Das Engineering-Tool ProMaster vereinfacht die Entwicklung mit einem einheitlichen Look&Feel
Erschienen in: A&D Juni 2009, S. 53
S&E  |  

Engineering: strukturiert und einfach

Um Applikations-Software nicht nur Spezialisten zugänglich zu machen, hat Baumüller ein neues Werkzeug auf den Markt gebracht: Das Engineering-Framework ProMaster soll den Programmierer bei der Software-Erstellung und Inbetriebnahme entlasten. Dieser kann sich somit vollständig auf seine Hauptaufgabe, die funktionale Abbildung der Maschinenfunktion, konzentrieren. Das Tool ist auf Basis von Microsofts .NET-Technologie entwickelt.
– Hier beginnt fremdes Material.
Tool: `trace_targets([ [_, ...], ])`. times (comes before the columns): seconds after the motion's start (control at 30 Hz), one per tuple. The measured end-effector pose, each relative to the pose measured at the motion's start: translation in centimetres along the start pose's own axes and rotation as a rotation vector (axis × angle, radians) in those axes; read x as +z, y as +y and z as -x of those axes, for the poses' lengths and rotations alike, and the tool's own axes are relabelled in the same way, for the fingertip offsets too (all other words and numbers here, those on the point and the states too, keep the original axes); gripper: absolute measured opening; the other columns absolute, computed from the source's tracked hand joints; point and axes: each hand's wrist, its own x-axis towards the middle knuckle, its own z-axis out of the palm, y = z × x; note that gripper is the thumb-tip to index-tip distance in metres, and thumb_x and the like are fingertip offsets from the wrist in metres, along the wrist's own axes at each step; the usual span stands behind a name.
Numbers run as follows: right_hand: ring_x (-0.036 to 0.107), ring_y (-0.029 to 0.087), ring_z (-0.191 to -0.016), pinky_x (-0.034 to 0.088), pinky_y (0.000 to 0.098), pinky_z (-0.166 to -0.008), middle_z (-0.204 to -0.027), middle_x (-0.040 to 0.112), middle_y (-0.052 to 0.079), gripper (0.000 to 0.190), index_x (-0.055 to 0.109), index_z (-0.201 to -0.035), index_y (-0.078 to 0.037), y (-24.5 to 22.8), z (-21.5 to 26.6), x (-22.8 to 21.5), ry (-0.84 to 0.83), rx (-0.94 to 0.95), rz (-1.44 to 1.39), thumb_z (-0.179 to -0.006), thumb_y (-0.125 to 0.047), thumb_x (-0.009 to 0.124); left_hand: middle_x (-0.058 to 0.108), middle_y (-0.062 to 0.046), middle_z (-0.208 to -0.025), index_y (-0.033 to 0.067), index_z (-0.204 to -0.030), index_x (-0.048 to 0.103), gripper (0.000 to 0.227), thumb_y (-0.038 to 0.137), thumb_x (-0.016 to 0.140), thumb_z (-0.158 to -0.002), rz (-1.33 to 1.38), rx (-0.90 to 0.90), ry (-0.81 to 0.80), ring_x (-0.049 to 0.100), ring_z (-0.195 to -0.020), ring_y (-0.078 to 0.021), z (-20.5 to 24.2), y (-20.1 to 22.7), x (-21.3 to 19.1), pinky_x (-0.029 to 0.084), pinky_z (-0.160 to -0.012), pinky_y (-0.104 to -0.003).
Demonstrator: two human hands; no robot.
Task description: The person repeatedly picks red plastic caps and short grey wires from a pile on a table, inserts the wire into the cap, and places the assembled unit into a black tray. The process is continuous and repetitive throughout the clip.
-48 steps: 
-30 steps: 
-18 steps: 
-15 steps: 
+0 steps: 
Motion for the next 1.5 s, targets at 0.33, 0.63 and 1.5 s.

Hier wird die Kommunikationstopologie der Maschinenmodule oder der einzelnen Komponenten dargestellt, beispielsweise über Ethercat oder über Feldbusse wie CANopen. Die Daten und Programme der einzelnen Geräte und Komponenten liegen projektorientiert in einer XML-Struktur vor. Die Arbeitsabläufe werden durch ein ähnliches Look&Feel in den Oberflächen vereinfacht. Mittels Drag&Drop wird dem Anwender die einfache Erstellung von Projekten und Applikationen ermöglicht. Aufgrund der integrierten Bibliotheksfunktionen von ProMaster können Vorlagen erweitert und in selbst strukturierten Bibliotheken abgelegt werden. Dadurch wird es möglich, beliebige Applikationsteile einzeln oder gruppiert abzulegen und wieder zu verwenden. Auf diese Weise sorgt die Software für eine strukturierte Archivierung und Sicherung des entwickelten Know-hows. Dieser kann so seine standardisierten, getesteten und erprobten Elemente leicht wiederverwenden. Somit steht ihm ein Baukastensystem zur Verfügung, mit dem er seine verschiedenen Maschinenvarianten bauen und weiterentwickeln kann.